_Directions_
Please transcribe the listing below in full and word for word, without its pictures.

****

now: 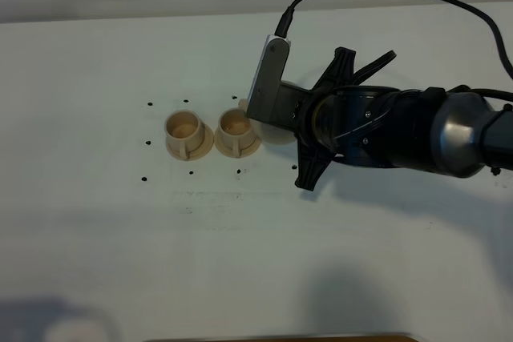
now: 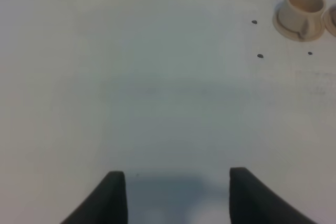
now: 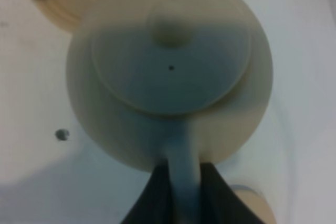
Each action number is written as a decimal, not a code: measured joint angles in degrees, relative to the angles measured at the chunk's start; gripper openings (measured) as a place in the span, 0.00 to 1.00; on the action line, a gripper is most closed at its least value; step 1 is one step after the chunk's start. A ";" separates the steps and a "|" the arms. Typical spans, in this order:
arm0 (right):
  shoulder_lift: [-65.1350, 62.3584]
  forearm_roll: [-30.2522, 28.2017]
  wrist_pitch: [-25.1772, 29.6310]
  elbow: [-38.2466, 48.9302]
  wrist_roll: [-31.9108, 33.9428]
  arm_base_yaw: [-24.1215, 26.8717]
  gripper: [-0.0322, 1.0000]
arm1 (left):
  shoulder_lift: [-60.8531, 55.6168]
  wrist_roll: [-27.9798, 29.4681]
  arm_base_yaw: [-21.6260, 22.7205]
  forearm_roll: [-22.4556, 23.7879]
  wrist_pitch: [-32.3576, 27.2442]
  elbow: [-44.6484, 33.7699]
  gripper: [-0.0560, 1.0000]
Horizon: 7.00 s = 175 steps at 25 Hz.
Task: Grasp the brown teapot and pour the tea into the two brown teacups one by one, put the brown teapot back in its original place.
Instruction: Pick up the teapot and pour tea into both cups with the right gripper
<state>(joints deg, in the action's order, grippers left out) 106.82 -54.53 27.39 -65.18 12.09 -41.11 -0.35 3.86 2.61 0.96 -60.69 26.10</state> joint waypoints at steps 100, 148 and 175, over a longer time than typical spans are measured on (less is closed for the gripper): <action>2.67 -6.99 4.62 -3.39 -14.74 -0.78 0.11 | 0.00 0.00 0.00 0.00 0.00 0.00 0.53; 2.67 -7.07 5.60 -4.61 -18.95 -0.78 0.11 | 0.00 0.06 0.00 0.00 0.00 0.00 0.53; 2.67 -7.11 5.65 -4.71 -19.86 -0.78 0.11 | 0.00 0.06 0.00 0.00 0.00 0.00 0.53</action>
<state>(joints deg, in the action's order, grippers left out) 109.48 -61.64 33.04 -69.89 -7.78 -41.89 -0.35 3.92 2.61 0.96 -60.69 26.10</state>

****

_Answer for this exercise_
now: 
now: 
now: 
Each action number is written as a decimal, not a code: measured joint angles in degrees, relative to the angles measured at the chunk's start; gripper openings (measured) as a place in the span, 0.00 to 1.00; on the action line, a gripper is most closed at its least value; step 1 is one step after the chunk's start. A ";" separates the steps and a "|" the arms. Typical spans, in this order:
arm0 (right):
  shoulder_lift: [-65.1350, 62.3584]
  forearm_roll: [-30.2522, 28.2017]
  wrist_pitch: [-25.1772, 29.6310]
  elbow: [-38.2466, 48.9302]
  wrist_roll: [-31.9108, 33.9428]
  arm_base_yaw: [-24.1215, 26.8717]
  gripper: [-0.0322, 1.0000]
arm1 (left):
  shoulder_lift: [-60.8531, 55.6168]
  wrist_roll: [-27.9798, 29.4681]
  arm_base_yaw: [-21.6260, 22.7205]
  forearm_roll: [-22.4556, 23.7879]
  wrist_pitch: [-32.3576, 27.2442]
  elbow: [-44.6484, 33.7699]
  gripper: [-0.0560, 1.0000]
Horizon: 7.00 s = 175 steps at 25 Hz.
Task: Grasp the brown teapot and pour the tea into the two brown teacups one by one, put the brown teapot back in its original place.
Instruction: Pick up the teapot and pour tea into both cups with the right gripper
<state>(joints deg, in the action's order, grippers left out) 106.82 -54.53 27.39 -65.18 12.09 -41.11 -0.35 3.86 2.61 0.96 -60.69 26.10</state> joint waypoints at steps 100, 148 and 175, over a longer time than typical spans are measured on (less is closed for the gripper): <action>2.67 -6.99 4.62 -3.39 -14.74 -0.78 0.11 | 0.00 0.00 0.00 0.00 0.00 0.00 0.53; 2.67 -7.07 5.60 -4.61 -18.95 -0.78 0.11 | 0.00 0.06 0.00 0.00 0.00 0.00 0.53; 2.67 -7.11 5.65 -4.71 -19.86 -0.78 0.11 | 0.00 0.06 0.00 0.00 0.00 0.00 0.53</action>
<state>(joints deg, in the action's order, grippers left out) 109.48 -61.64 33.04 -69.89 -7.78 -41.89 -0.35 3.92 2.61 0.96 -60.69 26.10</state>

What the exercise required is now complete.